BEGIN

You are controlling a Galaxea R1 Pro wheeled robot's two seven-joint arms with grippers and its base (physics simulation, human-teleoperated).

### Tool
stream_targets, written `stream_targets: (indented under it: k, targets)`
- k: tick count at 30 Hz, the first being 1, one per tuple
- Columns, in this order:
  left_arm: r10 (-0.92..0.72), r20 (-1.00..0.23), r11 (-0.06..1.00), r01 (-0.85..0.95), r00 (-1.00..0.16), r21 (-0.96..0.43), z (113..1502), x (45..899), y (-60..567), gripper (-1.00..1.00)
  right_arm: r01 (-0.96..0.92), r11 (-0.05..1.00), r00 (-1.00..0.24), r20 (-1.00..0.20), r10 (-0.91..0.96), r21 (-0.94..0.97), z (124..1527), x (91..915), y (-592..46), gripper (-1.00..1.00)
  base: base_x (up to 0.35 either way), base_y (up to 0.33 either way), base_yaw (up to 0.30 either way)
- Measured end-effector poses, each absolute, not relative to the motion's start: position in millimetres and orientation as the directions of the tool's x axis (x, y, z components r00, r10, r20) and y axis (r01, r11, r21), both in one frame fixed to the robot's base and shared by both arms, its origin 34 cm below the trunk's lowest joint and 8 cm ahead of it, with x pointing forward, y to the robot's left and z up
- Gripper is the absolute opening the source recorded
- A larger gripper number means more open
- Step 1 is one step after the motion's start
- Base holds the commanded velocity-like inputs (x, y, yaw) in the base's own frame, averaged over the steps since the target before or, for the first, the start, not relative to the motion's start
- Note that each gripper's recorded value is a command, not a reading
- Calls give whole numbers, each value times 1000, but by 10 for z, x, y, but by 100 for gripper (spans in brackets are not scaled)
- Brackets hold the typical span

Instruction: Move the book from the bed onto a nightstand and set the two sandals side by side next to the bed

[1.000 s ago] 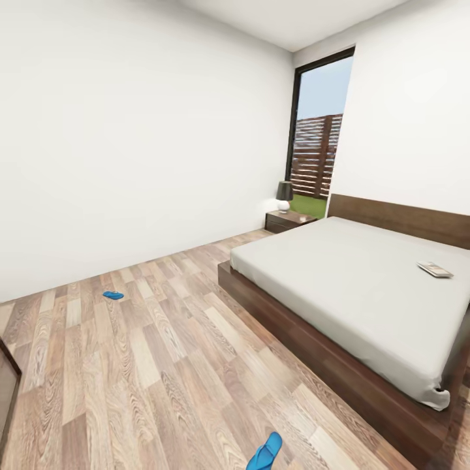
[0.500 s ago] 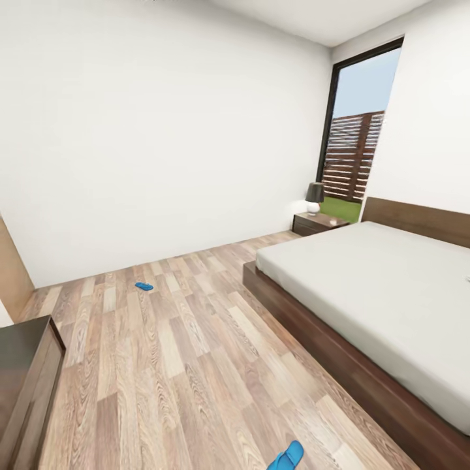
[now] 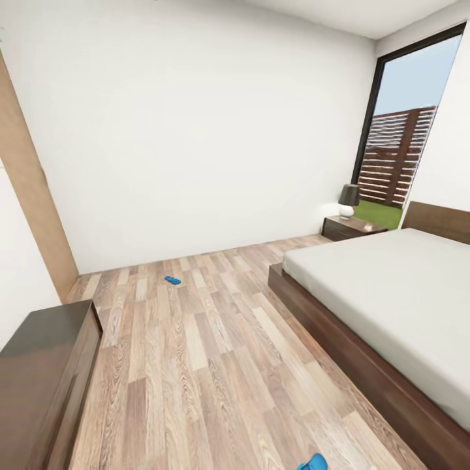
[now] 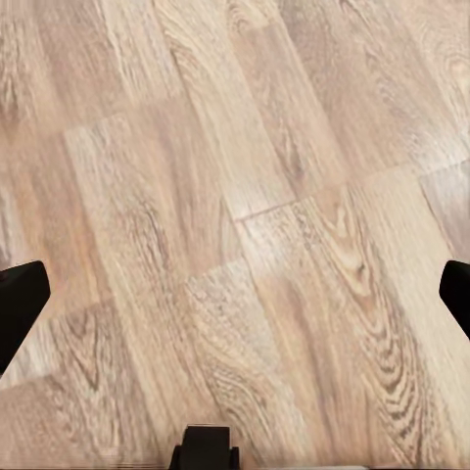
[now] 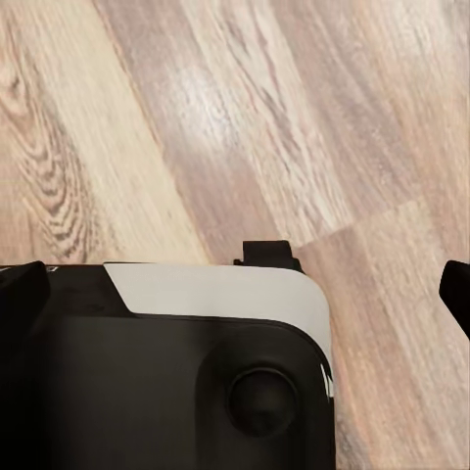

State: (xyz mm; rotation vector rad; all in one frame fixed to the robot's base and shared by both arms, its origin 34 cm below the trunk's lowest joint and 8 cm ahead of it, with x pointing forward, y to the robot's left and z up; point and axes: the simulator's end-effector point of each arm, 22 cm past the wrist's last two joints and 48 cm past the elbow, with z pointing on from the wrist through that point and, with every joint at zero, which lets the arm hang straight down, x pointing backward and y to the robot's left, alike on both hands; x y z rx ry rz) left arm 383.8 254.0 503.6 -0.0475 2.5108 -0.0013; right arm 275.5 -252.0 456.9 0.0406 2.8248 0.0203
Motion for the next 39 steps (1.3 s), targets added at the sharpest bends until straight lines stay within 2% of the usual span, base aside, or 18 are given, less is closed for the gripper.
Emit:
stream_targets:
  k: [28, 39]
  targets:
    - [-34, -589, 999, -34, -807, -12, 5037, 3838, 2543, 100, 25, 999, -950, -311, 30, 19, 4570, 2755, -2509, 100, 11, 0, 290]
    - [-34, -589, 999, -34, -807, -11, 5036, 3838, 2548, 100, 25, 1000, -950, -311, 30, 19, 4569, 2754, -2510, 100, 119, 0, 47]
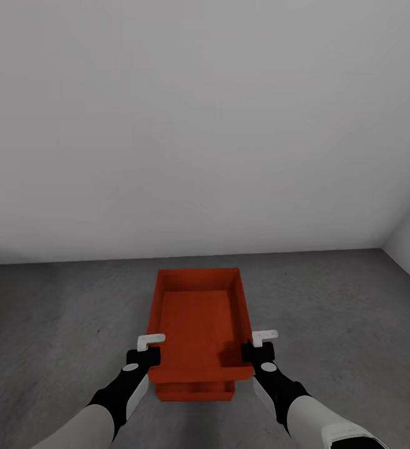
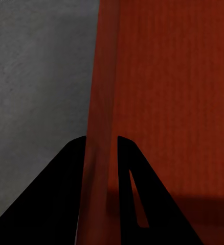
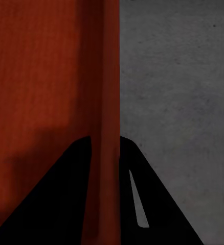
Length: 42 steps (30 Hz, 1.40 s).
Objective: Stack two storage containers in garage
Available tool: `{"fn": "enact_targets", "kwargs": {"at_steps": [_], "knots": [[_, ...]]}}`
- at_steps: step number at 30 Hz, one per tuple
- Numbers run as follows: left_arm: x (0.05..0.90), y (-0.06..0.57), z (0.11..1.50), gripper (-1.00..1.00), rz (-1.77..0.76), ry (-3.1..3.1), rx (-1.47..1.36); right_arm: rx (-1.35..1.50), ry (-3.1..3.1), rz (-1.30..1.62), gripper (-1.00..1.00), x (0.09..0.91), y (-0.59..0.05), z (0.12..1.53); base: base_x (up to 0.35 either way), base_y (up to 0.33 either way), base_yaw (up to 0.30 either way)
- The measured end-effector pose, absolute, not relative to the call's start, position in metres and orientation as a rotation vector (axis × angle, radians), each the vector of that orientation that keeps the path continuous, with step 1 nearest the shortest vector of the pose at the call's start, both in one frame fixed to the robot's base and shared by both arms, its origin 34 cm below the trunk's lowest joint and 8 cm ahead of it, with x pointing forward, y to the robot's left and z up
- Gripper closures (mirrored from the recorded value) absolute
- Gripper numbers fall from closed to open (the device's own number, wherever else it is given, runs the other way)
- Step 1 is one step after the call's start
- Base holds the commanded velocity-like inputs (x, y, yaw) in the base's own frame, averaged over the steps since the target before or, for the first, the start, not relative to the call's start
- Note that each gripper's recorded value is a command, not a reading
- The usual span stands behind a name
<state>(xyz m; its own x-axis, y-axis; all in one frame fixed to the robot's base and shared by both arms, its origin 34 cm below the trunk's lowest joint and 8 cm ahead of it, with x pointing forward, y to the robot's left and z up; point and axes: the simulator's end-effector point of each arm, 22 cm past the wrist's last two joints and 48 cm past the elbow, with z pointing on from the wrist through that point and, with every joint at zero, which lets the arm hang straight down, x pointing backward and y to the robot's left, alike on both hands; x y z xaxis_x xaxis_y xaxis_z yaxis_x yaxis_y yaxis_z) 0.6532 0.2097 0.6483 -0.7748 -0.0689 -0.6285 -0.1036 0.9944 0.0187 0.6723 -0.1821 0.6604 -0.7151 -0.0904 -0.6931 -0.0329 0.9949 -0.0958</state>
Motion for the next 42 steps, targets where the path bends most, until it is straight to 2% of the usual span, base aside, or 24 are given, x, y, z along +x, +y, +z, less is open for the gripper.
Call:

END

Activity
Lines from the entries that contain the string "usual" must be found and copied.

Output for this exercise
Motion for the next 39 steps (1.3 s), targets added at the sharpest bends until straight lines stay within 2% of the usual span, base aside, or 18 are given, less is closed for the gripper.
- The usual span stands behind a name
Motion for the next 42 steps, targets where the path bends most, until it is straight to 2% of the usual span, base aside, or 24 are given, x, y, z along +x, +y, +z, less is open for the gripper.

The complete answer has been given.